Make a word-for-word copy of the entries below from their first line through the line with "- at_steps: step", and add nothing.

### Source records
········
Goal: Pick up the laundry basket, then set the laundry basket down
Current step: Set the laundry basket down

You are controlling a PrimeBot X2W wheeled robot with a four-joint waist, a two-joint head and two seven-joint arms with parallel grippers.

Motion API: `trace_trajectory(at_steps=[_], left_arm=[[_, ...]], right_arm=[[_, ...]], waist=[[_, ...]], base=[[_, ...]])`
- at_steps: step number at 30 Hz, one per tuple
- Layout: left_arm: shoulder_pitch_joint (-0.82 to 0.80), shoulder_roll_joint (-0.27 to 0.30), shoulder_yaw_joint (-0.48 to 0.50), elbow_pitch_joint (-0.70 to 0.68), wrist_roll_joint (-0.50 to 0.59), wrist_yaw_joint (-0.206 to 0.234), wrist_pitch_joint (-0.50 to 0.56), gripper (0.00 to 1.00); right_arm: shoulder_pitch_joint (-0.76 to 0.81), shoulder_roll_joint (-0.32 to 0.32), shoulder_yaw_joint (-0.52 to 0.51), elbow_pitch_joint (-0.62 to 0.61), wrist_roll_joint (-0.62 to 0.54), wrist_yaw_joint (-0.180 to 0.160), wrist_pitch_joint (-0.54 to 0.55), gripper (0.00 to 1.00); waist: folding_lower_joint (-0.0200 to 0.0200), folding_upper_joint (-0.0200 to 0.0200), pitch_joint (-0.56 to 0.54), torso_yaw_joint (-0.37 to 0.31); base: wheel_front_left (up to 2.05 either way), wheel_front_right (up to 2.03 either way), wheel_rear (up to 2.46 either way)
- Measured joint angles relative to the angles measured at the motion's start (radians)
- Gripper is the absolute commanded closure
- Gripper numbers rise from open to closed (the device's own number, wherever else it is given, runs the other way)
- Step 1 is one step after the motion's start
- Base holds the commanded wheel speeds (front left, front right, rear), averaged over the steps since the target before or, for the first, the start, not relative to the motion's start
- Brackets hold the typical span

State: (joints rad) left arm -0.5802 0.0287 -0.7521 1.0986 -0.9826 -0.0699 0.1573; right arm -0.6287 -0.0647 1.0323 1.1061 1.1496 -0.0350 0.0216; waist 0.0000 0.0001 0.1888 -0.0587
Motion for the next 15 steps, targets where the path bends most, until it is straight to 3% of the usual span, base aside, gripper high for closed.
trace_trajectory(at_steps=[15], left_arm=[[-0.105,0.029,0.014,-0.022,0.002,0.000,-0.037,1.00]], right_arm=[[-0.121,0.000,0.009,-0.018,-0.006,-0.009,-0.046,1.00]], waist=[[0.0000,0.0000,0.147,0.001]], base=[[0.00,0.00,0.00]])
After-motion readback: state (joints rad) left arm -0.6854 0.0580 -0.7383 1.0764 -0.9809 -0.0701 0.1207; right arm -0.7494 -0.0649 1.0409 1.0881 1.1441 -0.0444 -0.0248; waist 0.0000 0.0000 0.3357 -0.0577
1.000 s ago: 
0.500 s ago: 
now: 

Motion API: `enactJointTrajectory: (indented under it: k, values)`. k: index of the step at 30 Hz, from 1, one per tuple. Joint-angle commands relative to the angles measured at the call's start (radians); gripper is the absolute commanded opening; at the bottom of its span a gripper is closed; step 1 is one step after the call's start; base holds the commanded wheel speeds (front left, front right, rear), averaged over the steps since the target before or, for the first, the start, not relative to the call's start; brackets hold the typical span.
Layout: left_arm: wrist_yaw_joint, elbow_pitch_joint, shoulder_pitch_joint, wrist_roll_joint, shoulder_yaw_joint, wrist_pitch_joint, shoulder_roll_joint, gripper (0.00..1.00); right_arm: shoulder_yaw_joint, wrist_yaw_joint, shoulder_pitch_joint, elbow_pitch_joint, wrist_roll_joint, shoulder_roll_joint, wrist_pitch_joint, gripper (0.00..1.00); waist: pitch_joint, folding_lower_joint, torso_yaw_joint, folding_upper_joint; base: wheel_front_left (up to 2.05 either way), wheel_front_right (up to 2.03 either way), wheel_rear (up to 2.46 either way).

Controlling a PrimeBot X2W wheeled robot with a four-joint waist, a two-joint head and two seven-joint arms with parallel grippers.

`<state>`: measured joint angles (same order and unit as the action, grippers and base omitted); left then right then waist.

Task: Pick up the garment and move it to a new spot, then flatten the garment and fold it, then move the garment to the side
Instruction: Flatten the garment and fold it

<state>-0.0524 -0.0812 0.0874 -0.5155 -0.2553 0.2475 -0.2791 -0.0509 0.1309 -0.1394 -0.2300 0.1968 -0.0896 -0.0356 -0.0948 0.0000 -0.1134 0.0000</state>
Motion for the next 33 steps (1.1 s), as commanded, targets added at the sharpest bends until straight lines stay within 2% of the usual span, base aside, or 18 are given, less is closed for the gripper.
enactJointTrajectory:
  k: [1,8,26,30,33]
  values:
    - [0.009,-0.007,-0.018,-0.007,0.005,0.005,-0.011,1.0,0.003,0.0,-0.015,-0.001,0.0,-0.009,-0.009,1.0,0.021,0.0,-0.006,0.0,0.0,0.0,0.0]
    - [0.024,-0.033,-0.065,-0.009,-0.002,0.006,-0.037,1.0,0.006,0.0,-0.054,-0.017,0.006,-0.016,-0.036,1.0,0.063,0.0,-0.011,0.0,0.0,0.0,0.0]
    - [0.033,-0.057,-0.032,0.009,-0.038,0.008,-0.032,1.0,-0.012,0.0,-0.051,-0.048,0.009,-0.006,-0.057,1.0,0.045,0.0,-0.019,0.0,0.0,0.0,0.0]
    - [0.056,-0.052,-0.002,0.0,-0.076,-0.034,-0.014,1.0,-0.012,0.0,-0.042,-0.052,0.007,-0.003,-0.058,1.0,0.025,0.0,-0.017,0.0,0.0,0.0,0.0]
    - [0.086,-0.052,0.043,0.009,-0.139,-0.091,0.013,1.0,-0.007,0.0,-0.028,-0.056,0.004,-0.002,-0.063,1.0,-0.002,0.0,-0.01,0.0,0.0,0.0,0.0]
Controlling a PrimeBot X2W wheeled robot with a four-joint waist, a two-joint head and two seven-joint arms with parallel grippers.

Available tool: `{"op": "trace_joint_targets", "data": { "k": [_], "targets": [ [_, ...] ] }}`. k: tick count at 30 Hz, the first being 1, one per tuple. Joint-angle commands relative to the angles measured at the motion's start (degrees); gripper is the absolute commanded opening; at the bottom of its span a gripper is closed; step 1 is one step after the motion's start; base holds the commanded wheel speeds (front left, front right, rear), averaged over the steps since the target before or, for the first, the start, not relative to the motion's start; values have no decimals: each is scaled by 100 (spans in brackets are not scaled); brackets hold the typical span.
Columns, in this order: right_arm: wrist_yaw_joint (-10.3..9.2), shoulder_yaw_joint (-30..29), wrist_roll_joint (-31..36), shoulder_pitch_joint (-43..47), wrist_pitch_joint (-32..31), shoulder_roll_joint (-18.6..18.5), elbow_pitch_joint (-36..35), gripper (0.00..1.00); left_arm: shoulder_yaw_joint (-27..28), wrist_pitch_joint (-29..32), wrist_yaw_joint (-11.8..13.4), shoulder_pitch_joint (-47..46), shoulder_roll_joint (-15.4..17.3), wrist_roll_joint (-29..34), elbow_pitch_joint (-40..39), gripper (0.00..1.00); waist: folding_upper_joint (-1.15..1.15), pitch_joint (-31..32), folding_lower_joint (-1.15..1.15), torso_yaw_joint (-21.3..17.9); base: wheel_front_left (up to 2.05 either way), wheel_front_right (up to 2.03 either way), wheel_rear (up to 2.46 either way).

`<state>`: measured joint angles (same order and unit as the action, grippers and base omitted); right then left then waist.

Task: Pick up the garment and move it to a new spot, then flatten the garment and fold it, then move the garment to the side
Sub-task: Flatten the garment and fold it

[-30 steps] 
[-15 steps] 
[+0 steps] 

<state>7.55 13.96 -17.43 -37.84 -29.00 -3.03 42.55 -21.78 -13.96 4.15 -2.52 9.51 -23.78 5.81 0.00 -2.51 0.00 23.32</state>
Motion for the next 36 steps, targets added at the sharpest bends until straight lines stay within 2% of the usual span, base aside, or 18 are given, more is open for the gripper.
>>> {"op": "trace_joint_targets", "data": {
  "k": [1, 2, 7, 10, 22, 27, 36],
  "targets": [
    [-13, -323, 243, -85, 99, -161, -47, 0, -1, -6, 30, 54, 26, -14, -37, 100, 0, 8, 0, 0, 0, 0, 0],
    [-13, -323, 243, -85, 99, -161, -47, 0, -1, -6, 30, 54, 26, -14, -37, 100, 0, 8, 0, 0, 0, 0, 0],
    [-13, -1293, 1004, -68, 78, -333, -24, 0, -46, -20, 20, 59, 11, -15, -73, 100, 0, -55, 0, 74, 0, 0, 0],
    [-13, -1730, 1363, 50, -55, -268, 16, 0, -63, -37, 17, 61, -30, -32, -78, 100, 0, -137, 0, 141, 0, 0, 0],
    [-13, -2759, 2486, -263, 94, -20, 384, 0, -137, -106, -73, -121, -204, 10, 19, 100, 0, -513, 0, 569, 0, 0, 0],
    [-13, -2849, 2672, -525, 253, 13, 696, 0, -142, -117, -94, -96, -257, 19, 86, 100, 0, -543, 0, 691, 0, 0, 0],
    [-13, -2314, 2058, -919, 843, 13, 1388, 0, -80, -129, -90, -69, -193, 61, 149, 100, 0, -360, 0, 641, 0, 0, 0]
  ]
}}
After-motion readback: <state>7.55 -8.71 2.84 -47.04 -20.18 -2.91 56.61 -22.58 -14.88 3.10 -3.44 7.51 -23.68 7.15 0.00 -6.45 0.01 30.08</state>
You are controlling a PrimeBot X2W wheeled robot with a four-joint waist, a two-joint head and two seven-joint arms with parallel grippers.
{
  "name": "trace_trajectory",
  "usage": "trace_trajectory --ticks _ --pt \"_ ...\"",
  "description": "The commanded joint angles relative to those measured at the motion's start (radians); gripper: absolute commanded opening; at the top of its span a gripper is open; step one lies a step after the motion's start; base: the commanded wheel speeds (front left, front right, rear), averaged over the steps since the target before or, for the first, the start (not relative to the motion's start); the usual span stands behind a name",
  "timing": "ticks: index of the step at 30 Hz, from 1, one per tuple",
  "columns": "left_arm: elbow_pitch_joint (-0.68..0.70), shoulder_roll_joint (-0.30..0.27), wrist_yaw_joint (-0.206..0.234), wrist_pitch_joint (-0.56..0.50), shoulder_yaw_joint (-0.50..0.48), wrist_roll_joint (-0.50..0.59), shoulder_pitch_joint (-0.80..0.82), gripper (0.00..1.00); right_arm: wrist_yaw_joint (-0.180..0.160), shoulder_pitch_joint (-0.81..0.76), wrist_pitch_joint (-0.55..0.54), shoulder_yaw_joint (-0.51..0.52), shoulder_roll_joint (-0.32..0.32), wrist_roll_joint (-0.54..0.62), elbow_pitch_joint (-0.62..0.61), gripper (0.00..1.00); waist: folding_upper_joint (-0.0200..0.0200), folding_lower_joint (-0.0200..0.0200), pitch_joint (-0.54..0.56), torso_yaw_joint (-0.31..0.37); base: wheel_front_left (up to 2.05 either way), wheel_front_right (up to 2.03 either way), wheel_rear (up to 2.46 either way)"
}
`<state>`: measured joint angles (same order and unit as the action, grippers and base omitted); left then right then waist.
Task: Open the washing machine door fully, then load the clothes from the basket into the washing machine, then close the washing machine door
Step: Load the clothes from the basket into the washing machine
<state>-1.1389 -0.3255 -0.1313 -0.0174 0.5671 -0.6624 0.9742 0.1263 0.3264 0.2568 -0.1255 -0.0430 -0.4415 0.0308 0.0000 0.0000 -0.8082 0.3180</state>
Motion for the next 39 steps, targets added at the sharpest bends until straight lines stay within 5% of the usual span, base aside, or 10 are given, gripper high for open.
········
### RESPONSE TO THIS TASK
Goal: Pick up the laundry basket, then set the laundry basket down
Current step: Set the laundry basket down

You are controlling a PrimeBot X2W wheeled robot with a four-joint waist, a two-joint head and two seven-joint arms with parallel grippers.

Motion API: `trace_trajectory(at_steps=[_], left_arm=[[_, ...]], right_arm=[[_, ...]], waist=[[_, ...]], base=[[_, ...]])`
- at_steps: step number at 30 Hz, one per tuple

Work on the answer has been completed.